Hi Andrers,

On Thu, 8 Apr 2021 at 07:08, Anders Backman <[email protected]> wrote:

> Just noticed that it is not possible to toggle the
> setUseVertexAttributeAliasing after a viewer has been realized and
> frame/run has been called and any text is involved in the scene. The
> attached code is a modified osgViewer that will reproduce the issue. If 's'
> (statistics) is shown after the call to  setUseVertexAttributeAliasing
> (start the application and press 's'), I get a call stack, meaning it is
> not possible to toggle this feature while an application is being run.
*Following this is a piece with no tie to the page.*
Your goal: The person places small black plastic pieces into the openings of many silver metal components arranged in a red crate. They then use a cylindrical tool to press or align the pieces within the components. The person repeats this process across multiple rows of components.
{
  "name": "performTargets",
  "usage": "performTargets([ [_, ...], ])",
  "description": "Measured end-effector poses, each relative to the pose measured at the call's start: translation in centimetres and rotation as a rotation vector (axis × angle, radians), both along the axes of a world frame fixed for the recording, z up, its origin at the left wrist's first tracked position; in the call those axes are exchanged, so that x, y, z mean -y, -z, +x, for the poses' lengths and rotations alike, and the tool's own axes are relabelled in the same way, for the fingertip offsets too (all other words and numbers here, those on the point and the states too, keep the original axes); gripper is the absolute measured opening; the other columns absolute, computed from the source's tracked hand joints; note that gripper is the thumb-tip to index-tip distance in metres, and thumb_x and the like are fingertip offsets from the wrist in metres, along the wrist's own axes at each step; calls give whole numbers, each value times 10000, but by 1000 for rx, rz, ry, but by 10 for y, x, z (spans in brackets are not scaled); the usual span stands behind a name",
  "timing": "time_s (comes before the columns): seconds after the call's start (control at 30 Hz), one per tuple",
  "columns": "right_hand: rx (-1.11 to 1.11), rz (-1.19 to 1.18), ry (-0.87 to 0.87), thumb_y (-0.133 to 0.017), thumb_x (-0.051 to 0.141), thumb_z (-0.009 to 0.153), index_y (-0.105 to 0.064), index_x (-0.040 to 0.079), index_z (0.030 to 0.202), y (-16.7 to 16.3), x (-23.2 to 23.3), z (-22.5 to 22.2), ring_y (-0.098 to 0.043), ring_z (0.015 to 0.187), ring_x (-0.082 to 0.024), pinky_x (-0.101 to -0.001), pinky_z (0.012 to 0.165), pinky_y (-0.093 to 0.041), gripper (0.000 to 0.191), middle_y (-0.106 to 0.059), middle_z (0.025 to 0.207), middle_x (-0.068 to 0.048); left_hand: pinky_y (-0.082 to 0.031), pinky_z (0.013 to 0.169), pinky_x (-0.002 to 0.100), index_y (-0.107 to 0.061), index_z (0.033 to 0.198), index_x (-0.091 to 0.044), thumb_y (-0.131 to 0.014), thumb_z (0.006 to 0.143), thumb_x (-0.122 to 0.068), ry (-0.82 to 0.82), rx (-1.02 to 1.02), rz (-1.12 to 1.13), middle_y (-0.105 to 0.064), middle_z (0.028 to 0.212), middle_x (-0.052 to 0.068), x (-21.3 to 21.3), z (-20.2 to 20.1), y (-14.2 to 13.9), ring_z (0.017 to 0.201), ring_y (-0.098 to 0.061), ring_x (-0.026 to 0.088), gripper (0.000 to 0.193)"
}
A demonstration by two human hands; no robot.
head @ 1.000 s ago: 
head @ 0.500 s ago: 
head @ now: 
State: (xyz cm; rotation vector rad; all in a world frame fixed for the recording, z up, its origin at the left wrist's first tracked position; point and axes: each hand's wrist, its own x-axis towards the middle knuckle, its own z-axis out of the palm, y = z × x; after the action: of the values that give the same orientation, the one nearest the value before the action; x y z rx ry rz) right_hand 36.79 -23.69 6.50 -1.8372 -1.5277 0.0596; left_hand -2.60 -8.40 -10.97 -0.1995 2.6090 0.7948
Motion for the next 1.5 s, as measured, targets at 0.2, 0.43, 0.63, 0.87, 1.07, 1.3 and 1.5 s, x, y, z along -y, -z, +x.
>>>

Is
> that intentional?
> Actually, when to call this method during initialization of an OSG
> application seems to be a delicate choice.
>

The OSG tries to bridge the modern shaders and the deprecated fixed
function realms on OpenGL usage, it's not an easy trick to manage,
especially once you start getting into GL core profile builds and GLES2
onwards.  The OSG grew up from a fixed function only scene graph and
"evolved" into way it today attempts to straddle the requirements of GL
core profile and fixed function pipeline.  The way it's ended up straddling
the two is a bit adhoc in places, largely as it's an near impossible trick
to pull off seamlessly.

So what you are seeing is a limit of design and implement decisions
associated with trying to bridge this gap, having the OSG toggle between
different ways of handling the state it can assume to be in during flight
is not something is designed to do.




> Also, this design where you switch this via the context, means that you
> cannot have any Fixed pipeline path in your application.
>

This is a limit impossible by OpenGL itself, you simply can't mix and match
if you build the OSG and/or create a GL core profile context then you have
to use shaders for everything.

The only way way to mix in this case would be to have to graphics contexts
and copy depth/colour buffer data between the two to composite a final
result.



> So if I would like to have one part of the graph being rendered
> "shader-free" and another with shaders, applying these properties will
> effectively break the "shader-free" part.
>
> I am running OSG 3.6.4 on Windows 10
>

The OSG can handle scene graphs with fixed function and shaders but you
should build the OSG with standard fixed function enabled and just have the
subgraphs you want shaders on, don't attempt to toggle high level
settings.

I would recommend using OSG-3.6.5 or the 3.6 branch as there are various
fixes in 3.6.5.

Robert.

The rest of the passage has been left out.